WHAT THE TASK REQUIRES :: Copy the lines exactly as they appear, starting with the first line of the records and ending with the line that contains "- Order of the".
++++++++++
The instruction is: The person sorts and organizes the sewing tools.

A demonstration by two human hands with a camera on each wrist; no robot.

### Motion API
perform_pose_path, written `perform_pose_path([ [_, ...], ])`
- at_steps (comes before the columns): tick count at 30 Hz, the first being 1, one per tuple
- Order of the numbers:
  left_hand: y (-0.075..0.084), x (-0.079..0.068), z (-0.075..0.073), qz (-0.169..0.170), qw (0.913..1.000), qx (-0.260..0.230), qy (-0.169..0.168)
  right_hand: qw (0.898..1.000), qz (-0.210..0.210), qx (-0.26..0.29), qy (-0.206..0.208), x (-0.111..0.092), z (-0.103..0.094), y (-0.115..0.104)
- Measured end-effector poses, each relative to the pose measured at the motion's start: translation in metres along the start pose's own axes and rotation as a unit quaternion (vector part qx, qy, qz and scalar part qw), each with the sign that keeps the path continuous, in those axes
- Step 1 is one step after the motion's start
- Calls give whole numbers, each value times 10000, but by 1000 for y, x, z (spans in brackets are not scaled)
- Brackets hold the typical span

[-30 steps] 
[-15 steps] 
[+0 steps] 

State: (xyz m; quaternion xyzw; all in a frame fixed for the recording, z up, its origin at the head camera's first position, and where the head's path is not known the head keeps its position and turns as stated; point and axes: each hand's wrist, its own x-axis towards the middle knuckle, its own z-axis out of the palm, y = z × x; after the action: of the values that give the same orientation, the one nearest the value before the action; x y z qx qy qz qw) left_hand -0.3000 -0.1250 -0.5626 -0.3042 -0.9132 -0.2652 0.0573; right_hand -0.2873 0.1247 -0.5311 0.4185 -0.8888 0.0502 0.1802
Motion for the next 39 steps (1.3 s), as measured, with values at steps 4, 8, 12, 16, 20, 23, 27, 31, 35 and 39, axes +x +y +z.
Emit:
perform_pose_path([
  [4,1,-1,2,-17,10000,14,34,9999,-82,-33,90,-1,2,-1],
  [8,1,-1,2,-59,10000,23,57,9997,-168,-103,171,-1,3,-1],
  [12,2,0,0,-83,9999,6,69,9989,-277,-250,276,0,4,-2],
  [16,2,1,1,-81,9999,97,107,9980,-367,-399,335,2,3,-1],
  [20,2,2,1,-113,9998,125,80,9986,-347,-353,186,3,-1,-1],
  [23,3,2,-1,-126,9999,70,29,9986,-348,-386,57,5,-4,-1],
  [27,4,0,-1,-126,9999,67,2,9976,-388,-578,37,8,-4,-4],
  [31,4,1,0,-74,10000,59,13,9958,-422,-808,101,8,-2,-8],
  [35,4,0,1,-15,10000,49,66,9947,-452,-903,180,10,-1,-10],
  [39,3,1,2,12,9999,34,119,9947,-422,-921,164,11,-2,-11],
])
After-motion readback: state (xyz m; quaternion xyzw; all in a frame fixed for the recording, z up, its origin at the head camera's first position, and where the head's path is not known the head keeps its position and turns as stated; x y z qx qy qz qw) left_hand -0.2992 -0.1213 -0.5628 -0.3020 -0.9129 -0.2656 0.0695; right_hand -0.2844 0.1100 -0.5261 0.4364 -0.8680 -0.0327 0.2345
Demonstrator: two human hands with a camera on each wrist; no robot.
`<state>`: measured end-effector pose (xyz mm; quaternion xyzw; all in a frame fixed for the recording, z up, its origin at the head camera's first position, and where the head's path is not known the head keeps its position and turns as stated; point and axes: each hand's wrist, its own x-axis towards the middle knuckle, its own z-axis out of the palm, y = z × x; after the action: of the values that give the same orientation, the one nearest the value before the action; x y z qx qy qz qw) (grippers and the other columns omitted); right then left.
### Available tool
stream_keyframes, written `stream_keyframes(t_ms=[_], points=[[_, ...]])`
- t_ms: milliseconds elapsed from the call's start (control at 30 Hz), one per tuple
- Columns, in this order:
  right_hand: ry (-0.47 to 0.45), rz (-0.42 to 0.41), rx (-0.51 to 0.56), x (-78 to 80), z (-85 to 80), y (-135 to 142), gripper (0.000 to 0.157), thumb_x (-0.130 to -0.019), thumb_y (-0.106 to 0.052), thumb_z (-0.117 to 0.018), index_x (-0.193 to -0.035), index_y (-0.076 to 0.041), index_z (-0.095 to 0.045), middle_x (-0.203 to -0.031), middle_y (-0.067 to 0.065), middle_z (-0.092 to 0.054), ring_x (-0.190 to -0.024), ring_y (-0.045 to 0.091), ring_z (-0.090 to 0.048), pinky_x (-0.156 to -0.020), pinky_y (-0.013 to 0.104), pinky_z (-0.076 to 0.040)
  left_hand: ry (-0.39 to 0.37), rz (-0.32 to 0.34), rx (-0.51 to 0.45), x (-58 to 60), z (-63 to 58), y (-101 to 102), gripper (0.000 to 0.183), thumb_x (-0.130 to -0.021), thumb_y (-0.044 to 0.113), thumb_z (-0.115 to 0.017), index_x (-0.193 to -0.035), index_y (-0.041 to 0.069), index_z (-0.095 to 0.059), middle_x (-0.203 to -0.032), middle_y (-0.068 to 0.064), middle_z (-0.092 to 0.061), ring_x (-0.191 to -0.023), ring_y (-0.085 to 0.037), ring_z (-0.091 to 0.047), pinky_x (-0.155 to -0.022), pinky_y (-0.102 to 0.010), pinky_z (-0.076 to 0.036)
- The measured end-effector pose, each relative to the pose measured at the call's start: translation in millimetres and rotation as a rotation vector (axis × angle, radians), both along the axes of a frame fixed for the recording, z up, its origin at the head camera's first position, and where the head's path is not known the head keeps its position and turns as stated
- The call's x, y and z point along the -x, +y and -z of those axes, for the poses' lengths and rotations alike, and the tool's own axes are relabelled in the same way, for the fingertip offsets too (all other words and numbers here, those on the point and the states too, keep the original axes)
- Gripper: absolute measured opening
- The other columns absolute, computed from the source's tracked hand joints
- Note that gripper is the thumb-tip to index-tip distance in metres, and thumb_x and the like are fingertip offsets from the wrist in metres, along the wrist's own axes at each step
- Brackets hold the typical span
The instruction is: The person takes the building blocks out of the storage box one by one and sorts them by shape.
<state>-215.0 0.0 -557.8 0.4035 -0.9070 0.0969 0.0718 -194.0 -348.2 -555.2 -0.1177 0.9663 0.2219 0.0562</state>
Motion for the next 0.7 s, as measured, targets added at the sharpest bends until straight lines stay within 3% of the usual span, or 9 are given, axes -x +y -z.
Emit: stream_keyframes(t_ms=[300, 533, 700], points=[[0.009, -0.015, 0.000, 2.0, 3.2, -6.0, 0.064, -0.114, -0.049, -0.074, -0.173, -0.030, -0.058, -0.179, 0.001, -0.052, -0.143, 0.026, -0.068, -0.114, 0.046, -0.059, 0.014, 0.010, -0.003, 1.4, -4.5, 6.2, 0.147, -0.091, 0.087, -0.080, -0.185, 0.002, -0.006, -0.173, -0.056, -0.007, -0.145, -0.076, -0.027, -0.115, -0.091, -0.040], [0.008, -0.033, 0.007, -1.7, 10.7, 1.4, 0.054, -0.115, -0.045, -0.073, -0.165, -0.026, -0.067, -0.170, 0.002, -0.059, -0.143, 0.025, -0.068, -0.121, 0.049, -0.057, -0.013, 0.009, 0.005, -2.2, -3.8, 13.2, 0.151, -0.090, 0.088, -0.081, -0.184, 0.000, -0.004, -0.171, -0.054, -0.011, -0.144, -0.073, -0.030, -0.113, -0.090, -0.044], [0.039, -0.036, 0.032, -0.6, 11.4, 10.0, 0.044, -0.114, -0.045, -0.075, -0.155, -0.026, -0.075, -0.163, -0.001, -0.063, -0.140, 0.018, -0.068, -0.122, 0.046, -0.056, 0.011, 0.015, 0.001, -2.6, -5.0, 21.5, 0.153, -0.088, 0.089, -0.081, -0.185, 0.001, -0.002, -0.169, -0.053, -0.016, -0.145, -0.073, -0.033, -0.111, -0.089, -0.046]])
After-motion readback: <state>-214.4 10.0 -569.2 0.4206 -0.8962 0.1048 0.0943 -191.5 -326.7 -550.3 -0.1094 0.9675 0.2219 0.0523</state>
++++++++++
EXERCISE RESULT ::
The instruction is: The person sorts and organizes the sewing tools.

A demonstration by two human hands with a camera on each wrist; no robot.

### Motion API
perform_pose_path, written `perform_pose_path([ [_, ...], ])`
- at_steps (comes before the columns): tick count at 30 Hz, the first being 1, one per tuple
- Order of the numbers:

The answer was written out completely.